Growing up in a small town in the west of Scotland in the 60s meant that I personally had no experience of racism, everybody in the town was white. The big problem there is religion with the Roman Catholic church insisting that they be given money to run their own schools instead of using the normal state schools like everybody else, meaning that there is religious segregation, which is not a good thing.

However, during World War 2 my dad was in the Merchant Navy and he had spent 6 months in New York when the ship he was on needed to have work done on it. It must have been between 1939 and 42, before America was in the war and dad had a very enjoyable time there, especially in Harlem because there were lots of street musicians and dancers, which he loved.

So when he was in a diner with one of his shipmates, they were surprised to be asked to leave. The problem was that they had chosen to eat in a diner which was for black people only. They hadn’t noticed that everybody else was black and apparently some of the regulars were upset by their inadvertent intrusion.

When dad told me that story I was just a wee girl and I thought how terrible it must have been for my really mild-mannered dad to be chucked out of somewhere, but they completely understood and after all it was nothing to the way black people were being treated routinely.

Racism caught up with me though when we moved to England in the late 70s and as a Scot I was not exactly welcomed with open arms. My husband worked for a Malaysian company and was treated as very much a second class citizen compared with the Malaysian workers.

On the other hand, as a Scot, when you go abroad you are in danger of being hugged in the street by complete strangers if they realise that you are Scottish. It happens in France, Norway and Holland, something to do with Scottish soldiers at the end of WW2 I believe. It’s a bit of a shock the first time it happens to you.
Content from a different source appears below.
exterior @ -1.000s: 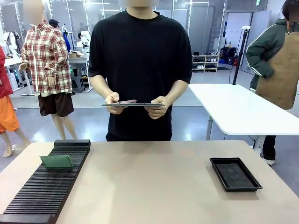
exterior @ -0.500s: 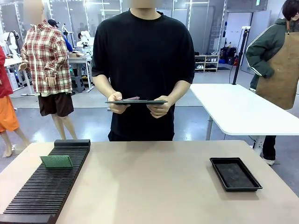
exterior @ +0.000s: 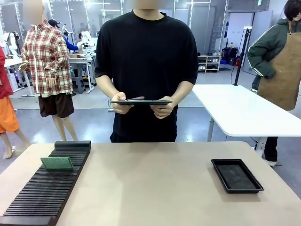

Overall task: Inspect the PCB.
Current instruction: Pick up the Blank PCB and present it to the human.

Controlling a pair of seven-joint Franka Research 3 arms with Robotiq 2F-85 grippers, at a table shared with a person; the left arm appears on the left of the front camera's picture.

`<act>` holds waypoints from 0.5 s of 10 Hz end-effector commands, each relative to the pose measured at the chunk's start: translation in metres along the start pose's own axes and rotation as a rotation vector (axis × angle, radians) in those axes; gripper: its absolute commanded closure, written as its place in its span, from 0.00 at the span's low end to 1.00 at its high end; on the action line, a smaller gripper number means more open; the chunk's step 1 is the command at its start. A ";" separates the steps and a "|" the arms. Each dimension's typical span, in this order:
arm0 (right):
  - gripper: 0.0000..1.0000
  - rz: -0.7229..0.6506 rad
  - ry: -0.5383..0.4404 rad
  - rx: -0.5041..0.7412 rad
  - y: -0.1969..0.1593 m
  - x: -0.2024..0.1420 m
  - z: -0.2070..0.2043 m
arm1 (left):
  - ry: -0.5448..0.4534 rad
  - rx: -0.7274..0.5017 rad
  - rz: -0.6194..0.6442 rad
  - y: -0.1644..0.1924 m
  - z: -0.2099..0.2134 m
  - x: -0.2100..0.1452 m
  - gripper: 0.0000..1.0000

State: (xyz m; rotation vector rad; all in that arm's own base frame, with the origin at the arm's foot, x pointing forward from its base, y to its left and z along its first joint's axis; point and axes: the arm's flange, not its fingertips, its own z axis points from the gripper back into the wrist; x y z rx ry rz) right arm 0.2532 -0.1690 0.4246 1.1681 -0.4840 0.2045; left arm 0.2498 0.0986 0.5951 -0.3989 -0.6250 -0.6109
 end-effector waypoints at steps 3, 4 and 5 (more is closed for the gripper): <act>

So racism and bigotry come in all shapes and sizes and there are laws now to help fight against such evils. In Britain it is common to be tormented by idiots if you happen to be a redhead and there is no law against that. So you go through school being picked on and judged because of the colour of your hair and there are even advertising campaigns in which the so called ‘ginger’ person is ridiculed.

Although I was never a Michael Jackson fan, I did agree completely with him when he said: “I’m not going to spend my life being a colour.” Yes, I’ve got red hair or as my mum called it, strawberry blonde.

What a long meander – back to the book – Judith is going to be buying herself a special edition of it which has been published to celebrate the anniversary.

A few years ago I treated myself to the Folio Books edition, their books are always beautiful and come with nice slip covers too.

If there is anyone who hasn’t read To Kill a Mockingbird – do yourself a favour and read it or even just watch the film.

Sorry, I know I was supposed to be writing just a wee bit but I got sort of taken over somehow.